▶ _ACTION ITEM_
Once you find the line containing "In this exercise you will locate the left black" in the data below, copy it and each following line exactly, up to and including the line containing "<point>255,28</point>", and nothing else.

▶ _Records drawn from a dataset_
****
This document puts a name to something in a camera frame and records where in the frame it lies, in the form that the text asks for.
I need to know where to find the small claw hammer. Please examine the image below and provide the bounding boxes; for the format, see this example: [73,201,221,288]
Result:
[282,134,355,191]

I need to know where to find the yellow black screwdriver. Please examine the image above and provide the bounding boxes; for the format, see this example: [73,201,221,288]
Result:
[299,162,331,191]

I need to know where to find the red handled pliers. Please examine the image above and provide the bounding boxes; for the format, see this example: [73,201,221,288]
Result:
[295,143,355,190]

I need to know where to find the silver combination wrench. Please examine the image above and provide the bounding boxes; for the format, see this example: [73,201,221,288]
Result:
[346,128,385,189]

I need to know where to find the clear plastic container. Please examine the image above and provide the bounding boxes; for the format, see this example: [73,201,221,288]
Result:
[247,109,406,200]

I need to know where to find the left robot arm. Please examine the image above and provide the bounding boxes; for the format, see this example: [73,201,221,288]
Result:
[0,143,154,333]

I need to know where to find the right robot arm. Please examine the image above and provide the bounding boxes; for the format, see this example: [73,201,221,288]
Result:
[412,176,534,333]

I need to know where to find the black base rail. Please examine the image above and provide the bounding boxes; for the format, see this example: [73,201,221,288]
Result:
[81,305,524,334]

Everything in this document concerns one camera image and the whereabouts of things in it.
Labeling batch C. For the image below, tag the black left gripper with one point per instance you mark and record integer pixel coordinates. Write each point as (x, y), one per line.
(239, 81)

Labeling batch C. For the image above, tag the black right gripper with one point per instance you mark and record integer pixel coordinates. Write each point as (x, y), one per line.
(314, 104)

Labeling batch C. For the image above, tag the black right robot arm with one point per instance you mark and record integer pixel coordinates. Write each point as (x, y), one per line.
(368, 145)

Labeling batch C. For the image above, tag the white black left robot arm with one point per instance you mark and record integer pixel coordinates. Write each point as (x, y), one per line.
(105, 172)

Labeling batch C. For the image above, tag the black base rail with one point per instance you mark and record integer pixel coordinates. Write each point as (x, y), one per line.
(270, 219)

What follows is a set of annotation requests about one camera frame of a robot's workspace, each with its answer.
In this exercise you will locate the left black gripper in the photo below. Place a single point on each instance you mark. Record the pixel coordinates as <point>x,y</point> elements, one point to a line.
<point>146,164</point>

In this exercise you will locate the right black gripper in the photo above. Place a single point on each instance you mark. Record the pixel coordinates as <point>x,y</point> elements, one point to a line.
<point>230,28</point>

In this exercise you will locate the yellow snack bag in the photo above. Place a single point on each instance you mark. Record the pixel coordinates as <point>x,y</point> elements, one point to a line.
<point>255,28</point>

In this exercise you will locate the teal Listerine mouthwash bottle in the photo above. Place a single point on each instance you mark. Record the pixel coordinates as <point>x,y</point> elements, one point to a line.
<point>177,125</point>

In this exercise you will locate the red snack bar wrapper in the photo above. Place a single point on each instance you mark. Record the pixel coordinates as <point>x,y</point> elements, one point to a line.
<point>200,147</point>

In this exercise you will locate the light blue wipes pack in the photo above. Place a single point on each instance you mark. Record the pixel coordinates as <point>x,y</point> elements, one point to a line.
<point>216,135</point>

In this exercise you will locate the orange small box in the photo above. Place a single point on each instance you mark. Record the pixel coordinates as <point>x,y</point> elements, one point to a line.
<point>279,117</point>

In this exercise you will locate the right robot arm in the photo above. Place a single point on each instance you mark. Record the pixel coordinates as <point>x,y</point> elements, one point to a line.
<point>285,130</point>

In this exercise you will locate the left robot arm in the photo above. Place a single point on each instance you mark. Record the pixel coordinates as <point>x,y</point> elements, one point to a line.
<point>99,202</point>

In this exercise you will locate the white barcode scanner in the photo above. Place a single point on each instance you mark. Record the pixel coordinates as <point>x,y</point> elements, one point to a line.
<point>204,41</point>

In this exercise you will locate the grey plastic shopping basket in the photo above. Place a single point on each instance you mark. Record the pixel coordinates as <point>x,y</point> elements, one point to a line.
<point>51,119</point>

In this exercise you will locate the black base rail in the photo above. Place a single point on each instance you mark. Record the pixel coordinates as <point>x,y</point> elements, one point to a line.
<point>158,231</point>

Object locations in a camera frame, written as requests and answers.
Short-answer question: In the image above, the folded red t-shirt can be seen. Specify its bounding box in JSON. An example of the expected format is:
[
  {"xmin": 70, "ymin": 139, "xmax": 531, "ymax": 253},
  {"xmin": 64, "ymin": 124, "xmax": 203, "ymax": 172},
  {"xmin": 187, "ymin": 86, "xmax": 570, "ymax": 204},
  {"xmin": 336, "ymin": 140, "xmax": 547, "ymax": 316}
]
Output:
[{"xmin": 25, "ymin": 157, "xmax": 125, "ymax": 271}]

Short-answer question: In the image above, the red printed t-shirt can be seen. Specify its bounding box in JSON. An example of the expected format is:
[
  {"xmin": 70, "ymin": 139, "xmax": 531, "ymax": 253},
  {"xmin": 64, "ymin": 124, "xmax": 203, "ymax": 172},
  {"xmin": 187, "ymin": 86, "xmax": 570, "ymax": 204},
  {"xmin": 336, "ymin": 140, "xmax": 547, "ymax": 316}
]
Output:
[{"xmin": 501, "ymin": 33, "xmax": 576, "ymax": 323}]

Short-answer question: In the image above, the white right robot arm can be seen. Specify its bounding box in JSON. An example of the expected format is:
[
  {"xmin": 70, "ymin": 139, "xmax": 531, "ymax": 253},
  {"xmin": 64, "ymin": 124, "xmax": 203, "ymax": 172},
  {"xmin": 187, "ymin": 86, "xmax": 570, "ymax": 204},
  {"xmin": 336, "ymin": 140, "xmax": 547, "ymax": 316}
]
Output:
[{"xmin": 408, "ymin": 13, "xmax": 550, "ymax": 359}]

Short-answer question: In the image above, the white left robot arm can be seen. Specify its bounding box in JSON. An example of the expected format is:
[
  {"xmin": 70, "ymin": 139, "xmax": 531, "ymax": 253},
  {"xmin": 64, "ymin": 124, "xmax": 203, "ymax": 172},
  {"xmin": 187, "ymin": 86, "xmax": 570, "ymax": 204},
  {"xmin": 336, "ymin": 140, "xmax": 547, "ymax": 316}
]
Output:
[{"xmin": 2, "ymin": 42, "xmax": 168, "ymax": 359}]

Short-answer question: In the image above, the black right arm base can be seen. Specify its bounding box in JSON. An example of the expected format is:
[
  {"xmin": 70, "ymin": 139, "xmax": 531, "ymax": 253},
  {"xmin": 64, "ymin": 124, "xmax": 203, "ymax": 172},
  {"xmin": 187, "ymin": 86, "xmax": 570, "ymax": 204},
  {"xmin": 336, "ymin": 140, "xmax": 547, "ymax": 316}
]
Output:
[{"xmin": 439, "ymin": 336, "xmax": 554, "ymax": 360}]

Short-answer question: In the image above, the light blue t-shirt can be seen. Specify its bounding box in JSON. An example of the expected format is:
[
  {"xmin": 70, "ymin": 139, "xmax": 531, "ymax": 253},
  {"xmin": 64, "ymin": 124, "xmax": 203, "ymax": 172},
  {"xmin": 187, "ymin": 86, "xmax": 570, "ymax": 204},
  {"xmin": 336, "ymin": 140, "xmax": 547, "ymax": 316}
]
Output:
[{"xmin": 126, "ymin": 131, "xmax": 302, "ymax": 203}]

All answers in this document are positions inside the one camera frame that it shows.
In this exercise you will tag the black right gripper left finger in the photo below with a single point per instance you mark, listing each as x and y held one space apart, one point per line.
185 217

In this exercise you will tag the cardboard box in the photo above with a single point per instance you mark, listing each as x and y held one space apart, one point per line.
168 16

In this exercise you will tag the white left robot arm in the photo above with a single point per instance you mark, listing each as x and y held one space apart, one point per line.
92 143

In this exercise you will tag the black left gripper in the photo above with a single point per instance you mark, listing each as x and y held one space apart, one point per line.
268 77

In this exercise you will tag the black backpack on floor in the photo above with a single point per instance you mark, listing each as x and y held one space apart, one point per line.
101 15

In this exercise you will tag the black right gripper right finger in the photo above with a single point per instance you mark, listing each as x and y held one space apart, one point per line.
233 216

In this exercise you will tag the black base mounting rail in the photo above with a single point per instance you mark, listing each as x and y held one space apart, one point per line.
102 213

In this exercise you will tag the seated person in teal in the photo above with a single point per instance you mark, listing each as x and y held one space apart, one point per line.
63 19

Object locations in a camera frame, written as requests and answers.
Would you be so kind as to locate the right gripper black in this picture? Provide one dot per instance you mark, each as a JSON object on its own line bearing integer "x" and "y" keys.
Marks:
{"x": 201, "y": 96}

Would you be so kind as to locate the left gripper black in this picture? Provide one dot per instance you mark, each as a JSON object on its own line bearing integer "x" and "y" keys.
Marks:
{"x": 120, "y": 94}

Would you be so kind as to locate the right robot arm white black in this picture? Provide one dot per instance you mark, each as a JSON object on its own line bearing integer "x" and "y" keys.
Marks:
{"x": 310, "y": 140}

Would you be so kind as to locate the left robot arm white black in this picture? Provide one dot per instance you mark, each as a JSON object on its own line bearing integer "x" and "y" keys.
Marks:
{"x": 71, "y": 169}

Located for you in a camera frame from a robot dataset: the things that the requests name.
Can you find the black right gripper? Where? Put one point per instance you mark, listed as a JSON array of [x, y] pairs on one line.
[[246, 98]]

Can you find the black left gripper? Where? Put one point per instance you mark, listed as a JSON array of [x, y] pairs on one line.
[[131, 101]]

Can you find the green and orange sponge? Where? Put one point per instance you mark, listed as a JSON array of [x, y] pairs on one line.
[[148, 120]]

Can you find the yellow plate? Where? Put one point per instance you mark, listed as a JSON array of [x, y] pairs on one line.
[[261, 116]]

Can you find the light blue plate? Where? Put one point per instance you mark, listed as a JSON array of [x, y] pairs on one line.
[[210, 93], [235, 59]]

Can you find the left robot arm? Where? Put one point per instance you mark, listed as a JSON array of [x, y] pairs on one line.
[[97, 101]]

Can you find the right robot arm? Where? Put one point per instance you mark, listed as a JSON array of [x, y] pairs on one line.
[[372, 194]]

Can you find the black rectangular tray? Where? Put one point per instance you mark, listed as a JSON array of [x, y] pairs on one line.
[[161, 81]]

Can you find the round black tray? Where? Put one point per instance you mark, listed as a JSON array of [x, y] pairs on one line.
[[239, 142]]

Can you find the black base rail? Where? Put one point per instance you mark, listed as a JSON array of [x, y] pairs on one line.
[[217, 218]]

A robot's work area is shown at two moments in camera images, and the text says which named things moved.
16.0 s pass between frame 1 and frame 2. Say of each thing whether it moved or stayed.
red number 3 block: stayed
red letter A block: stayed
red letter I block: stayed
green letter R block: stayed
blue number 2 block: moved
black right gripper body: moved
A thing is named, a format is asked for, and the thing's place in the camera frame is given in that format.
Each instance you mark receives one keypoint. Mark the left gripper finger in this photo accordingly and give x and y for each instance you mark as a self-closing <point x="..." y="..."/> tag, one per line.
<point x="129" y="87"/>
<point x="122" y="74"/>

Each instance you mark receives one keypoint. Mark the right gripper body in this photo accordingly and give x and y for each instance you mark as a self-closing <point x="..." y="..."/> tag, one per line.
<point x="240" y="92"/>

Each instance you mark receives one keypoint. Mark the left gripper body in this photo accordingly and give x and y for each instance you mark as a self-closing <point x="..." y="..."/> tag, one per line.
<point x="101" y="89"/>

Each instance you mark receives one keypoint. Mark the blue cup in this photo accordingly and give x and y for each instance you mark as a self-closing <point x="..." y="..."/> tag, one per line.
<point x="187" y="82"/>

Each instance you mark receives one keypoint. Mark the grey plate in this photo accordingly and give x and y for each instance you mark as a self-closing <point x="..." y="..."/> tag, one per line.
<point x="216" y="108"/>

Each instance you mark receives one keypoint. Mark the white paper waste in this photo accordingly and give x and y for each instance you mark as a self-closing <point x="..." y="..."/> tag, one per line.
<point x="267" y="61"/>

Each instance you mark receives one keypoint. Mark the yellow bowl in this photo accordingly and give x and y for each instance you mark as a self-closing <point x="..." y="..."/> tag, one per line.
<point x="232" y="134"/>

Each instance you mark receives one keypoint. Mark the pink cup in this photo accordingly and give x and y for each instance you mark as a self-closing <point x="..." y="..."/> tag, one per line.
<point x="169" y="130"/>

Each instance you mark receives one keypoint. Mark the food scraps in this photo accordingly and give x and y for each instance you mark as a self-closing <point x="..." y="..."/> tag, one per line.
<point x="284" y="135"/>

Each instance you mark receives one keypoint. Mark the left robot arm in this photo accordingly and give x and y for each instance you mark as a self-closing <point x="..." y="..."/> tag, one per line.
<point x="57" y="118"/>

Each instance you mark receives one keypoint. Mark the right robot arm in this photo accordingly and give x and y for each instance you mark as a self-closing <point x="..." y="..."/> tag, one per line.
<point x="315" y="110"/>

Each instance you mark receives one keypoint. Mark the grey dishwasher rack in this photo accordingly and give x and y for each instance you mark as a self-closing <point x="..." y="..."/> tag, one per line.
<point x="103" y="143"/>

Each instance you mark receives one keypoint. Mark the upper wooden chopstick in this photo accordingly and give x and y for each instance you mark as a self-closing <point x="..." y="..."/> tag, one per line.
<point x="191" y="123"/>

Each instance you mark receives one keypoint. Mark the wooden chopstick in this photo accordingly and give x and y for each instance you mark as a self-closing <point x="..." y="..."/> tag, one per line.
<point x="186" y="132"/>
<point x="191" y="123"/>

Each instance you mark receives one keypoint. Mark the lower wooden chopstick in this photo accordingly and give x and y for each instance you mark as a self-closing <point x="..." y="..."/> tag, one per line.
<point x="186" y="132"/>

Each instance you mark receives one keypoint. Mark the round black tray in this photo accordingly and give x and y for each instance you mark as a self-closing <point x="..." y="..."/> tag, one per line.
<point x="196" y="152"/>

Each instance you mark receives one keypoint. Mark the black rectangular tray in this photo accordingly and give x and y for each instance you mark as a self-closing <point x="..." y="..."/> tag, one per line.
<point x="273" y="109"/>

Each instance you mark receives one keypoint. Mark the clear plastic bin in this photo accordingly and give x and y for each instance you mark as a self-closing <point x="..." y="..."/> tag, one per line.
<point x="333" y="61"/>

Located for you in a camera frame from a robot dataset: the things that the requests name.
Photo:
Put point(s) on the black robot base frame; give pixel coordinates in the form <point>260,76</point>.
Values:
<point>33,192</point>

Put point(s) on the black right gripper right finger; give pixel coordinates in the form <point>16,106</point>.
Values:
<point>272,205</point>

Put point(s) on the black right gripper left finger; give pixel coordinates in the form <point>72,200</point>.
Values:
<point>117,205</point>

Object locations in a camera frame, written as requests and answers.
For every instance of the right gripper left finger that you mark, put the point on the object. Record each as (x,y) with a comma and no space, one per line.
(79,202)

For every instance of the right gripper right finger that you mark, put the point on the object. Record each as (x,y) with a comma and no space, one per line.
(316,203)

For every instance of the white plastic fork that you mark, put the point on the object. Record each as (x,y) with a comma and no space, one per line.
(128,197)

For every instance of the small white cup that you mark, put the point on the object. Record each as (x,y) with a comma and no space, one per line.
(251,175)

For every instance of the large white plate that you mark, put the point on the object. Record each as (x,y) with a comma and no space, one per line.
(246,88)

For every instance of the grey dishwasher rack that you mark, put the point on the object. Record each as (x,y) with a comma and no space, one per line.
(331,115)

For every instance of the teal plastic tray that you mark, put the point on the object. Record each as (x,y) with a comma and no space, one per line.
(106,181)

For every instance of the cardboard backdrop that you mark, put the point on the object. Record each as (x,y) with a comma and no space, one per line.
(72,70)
****
▶ _EXERCISE ANSWER_
In this exercise you will locate the left black gripper in the photo below. Place a single point on each instance you mark. Record the pixel coordinates as <point>x,y</point> elements, one point to a line.
<point>146,164</point>

In this exercise you will locate the right black gripper in the photo above. Place a single point on each instance you mark. Record the pixel coordinates as <point>x,y</point> elements, one point to a line.
<point>230,28</point>

In this exercise you will locate the yellow snack bag in the photo above. Place a single point on each instance you mark. Record the pixel coordinates as <point>x,y</point> elements, one point to a line.
<point>255,28</point>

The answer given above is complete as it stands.